This article is part of our coverage of the latest in AI research.
One of the interesting abilities of large language models (LLM) like ChatGPT and Bard is self-explanation. These models can provide step-by-step details on solving complex math problems or explain sentiment analysis in movie or book reviews. But do these explanations genuinely mirror the model’s inner workings, or do they merely offer a veneer of transparency, detached from the actual prediction process?
A recent study by researchers at the University of California, Santa Cruz, and MIT tries to answer this question. The scientists compare self-explanation with other traditional methods for interpreting the predictions of machine learning models. Their findings offer valuable insights into the efficacy of various explanation techniques. Most notably, they discover that while self-explanation enhances transparency, it does so at the cost of model accuracy.
Traditional ML explanations vs self-explanation
The traditional way to interpret the decisions of machine learning models involves “feature attribution.” This set of methods assesses how different elements of the model’s input contribute to its output. For instance, in image classifiers, explainability techniques often generate heat or saliency maps. These maps highlight areas in the image that are pertinent to the class assigned by the model.
In natural language processing applications, such as sentiment analysis or text classification, feature attribution typically assigns scores to different words in the input sentence, indicating their relevance to the output class.

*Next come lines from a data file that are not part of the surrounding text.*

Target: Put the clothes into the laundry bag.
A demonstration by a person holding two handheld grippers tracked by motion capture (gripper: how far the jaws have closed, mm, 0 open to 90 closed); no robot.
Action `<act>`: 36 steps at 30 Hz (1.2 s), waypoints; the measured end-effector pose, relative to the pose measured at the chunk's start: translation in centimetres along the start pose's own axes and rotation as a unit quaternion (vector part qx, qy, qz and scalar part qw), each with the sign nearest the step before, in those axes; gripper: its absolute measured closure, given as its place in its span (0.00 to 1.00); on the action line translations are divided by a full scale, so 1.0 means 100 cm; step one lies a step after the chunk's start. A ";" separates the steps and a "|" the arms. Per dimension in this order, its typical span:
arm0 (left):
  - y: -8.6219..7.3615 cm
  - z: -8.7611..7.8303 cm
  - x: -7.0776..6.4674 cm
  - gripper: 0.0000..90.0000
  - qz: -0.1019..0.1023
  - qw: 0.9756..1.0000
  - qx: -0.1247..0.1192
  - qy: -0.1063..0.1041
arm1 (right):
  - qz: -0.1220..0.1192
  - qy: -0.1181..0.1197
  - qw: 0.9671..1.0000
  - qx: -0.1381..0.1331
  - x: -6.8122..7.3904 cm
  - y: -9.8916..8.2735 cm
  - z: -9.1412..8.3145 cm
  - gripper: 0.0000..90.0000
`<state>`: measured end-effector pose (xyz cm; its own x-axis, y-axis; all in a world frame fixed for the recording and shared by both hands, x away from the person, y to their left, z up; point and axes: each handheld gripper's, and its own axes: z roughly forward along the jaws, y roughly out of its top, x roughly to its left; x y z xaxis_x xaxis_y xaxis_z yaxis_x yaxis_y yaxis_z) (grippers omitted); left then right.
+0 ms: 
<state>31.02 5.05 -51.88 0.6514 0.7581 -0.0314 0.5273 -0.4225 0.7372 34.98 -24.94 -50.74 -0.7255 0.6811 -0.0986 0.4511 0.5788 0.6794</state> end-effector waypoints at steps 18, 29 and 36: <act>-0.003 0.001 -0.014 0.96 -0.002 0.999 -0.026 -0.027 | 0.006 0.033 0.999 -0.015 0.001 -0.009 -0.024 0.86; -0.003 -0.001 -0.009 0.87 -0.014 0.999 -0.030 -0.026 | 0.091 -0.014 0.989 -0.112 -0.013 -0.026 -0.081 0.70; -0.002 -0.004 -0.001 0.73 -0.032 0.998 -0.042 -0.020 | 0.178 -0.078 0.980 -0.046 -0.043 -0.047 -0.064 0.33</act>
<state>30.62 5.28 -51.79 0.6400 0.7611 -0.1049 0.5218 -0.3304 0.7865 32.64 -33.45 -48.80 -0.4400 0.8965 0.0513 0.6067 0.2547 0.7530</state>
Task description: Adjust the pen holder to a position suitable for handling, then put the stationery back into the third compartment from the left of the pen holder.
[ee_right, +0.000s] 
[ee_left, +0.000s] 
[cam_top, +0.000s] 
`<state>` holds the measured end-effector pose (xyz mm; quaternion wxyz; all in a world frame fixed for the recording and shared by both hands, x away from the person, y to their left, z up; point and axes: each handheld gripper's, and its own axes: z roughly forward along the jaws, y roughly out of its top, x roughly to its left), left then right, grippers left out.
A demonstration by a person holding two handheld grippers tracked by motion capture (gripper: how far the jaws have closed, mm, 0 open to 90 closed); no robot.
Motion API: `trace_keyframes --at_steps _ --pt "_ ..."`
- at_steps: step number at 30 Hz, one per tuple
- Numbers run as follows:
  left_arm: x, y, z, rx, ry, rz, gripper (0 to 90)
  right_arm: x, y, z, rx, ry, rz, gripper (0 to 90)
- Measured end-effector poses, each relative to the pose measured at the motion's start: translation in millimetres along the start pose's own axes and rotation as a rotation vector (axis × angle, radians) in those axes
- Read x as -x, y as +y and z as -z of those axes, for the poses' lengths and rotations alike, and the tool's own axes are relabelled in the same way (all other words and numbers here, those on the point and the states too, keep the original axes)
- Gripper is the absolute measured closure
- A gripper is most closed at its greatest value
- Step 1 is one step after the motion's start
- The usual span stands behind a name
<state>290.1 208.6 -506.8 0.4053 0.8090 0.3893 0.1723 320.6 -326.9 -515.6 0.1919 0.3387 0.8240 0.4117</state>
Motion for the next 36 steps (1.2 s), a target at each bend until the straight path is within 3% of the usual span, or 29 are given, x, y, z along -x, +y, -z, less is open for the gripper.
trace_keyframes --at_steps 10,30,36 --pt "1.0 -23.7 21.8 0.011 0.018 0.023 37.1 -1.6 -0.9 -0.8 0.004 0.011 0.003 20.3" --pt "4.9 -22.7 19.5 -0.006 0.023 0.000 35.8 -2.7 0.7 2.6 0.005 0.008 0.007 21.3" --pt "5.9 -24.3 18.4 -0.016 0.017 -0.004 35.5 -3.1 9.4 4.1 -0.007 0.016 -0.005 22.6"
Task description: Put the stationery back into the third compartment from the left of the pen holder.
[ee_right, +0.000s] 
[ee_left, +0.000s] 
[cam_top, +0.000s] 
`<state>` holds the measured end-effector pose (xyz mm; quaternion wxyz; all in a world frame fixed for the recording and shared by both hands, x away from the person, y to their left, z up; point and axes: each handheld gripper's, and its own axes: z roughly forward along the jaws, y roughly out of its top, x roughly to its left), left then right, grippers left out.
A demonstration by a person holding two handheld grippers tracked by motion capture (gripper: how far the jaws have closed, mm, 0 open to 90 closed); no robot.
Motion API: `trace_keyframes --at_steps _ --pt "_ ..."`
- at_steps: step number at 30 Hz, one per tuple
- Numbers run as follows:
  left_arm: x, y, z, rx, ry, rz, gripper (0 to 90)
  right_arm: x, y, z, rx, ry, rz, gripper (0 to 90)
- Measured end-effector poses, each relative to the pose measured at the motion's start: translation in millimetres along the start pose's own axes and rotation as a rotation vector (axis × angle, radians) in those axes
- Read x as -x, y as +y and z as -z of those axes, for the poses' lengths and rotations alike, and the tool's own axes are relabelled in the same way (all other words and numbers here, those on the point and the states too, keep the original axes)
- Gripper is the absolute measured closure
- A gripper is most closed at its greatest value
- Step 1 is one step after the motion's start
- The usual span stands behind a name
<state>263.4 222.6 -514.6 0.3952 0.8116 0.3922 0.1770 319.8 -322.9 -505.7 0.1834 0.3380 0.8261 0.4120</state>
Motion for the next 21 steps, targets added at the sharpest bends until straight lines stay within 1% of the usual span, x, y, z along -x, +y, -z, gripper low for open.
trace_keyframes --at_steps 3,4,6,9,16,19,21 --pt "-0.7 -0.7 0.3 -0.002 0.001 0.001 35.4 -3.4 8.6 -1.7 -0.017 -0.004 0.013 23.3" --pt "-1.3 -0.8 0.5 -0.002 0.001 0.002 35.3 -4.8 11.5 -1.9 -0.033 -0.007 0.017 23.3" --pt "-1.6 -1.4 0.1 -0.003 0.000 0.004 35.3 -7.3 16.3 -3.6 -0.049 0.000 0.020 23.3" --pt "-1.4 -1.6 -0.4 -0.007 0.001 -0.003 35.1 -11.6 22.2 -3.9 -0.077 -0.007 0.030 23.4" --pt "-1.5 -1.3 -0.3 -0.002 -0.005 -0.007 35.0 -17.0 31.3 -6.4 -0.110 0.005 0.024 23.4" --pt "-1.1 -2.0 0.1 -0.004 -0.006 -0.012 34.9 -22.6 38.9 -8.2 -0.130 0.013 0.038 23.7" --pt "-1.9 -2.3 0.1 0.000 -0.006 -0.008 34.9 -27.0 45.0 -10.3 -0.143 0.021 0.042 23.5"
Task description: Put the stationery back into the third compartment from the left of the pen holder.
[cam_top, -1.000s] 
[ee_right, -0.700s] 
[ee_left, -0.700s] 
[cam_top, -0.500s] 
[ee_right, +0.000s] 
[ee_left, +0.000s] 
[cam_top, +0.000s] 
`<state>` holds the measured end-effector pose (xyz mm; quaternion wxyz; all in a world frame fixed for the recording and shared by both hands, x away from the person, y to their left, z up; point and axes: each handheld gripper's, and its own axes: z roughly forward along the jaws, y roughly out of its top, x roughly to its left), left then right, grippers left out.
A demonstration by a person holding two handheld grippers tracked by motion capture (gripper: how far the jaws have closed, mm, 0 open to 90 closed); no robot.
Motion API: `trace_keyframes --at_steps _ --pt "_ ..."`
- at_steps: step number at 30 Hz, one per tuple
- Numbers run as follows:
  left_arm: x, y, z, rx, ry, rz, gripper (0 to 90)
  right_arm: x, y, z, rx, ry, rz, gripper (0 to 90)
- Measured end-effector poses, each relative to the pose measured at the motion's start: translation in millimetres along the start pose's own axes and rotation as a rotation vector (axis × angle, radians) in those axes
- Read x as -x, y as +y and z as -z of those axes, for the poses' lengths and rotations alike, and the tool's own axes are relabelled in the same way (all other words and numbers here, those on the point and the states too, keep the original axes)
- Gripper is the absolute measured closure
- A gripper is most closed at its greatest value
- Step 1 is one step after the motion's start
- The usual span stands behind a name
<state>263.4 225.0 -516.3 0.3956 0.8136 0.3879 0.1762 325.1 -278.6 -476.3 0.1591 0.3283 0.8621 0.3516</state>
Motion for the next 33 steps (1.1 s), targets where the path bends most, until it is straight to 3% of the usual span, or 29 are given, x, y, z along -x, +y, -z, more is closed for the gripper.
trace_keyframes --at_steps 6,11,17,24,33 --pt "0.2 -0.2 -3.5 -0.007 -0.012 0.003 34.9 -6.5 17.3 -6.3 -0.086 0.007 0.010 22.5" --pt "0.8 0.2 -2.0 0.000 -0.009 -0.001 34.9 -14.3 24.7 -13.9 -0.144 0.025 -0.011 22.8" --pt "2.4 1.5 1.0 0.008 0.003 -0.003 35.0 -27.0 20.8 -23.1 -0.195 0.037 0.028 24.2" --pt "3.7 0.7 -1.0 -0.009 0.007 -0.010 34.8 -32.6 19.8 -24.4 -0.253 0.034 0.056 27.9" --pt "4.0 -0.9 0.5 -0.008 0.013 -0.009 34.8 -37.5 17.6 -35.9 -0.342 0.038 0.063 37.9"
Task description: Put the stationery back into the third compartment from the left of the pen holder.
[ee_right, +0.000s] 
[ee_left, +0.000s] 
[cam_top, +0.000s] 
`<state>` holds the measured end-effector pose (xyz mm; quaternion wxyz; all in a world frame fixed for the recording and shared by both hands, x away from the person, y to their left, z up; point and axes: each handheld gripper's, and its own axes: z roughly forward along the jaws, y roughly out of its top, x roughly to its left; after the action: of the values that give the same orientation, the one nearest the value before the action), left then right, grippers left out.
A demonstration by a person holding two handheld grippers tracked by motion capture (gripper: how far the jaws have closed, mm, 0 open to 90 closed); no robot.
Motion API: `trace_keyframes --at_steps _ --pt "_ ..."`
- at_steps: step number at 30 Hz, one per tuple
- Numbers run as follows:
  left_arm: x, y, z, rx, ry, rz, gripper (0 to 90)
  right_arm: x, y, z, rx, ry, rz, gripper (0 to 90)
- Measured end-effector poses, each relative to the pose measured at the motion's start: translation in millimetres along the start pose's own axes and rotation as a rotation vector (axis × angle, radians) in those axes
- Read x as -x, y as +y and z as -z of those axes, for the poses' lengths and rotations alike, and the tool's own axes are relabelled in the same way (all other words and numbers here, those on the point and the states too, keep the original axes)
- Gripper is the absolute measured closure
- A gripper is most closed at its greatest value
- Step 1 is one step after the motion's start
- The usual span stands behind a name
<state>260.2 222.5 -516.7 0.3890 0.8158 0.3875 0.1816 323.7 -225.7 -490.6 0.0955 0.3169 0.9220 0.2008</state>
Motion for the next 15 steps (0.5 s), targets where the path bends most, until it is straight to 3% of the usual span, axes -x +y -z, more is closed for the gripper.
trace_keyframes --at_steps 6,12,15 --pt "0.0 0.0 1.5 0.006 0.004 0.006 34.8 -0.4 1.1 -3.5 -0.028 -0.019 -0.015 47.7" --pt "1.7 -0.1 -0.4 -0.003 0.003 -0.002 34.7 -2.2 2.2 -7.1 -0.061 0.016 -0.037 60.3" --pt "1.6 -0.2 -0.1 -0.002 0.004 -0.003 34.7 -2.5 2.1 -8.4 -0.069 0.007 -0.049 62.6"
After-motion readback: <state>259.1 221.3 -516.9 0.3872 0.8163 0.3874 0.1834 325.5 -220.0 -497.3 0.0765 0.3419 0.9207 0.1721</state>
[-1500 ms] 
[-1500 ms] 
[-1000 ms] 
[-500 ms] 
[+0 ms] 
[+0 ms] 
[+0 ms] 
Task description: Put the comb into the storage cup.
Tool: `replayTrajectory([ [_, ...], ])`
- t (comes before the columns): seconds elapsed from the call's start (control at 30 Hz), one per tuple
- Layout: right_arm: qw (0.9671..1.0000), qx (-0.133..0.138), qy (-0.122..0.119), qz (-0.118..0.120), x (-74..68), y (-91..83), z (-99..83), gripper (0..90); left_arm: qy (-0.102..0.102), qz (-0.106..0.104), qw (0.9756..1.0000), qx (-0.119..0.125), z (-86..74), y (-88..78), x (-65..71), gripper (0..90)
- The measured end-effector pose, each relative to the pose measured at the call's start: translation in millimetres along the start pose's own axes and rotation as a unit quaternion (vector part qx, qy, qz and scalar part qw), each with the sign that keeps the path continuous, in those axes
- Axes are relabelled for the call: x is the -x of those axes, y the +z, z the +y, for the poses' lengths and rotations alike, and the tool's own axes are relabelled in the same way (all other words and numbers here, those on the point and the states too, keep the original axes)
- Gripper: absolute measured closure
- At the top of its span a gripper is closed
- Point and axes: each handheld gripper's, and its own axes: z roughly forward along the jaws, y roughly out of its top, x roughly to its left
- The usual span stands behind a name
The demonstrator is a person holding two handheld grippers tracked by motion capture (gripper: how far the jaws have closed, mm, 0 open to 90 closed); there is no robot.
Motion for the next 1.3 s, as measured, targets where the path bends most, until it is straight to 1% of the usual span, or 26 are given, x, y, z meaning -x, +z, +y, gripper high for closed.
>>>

In contrast, LLMs possess the unique ability to self-explain their outputs. For example, if an LLM classifies a product review as positive, it can also provide an explanation for this classification. There are essentially two methods for self-explanation. The first is the “explain-then-predict” (E-P) approach, where the model first generates an explanation and then arrives at a prediction based on it. The second is the “predict-and-explain” (P-E) approach, where the model first makes a prediction and then explains it. These self-explanation capabilities of LLMs offer a new dimension to understanding their outputs.
Comparing LLM explanation methods
In their study, the researchers used sentiment analysis examples with ChatGPT to compare feature attribution methods such as LIME with the two self-explanation methods. To make a better sense of self-explanation, they used different prompt and instruction formats.
In some experiments, they provided explicit instructions to the model to output a list of the top-k words it identified as relevant to its prediction. In others, they required the model to assign a relevance score to each word. They also instructed the model to provide a confidence score for its prediction.
The researchers compared self-explanation and traditional explanation methods on two primary fronts: a suite of faithfulness evaluation metrics and a set of disagreement measurements among explanation techniques. Traditional explanation methods require access to model weights and gradients, which is not feasible with closed models like ChatGPT. To circumvent this, the researchers used the “occlusion method.” This involved rerunning the same prompt into ChatGPT multiple times, each time removing certain words to observe their impact on the model’s output. They used this method to rank the importance of each word.
To measure the faithfulness of the explanation methods, they used various techniques. For instance, they removed the top-k words reported as most important to see if it altered the model’s decision.
Accuracy vs interpretability
The researchers tested the explanation techniques on a dataset of movie reviews and their corresponding sentiments. They discovered that the performance of self-explanations is comparable to traditional methods in faithfulness evaluations. This means they usually highlighted the input words that were rightly associated with the labeled sentiment.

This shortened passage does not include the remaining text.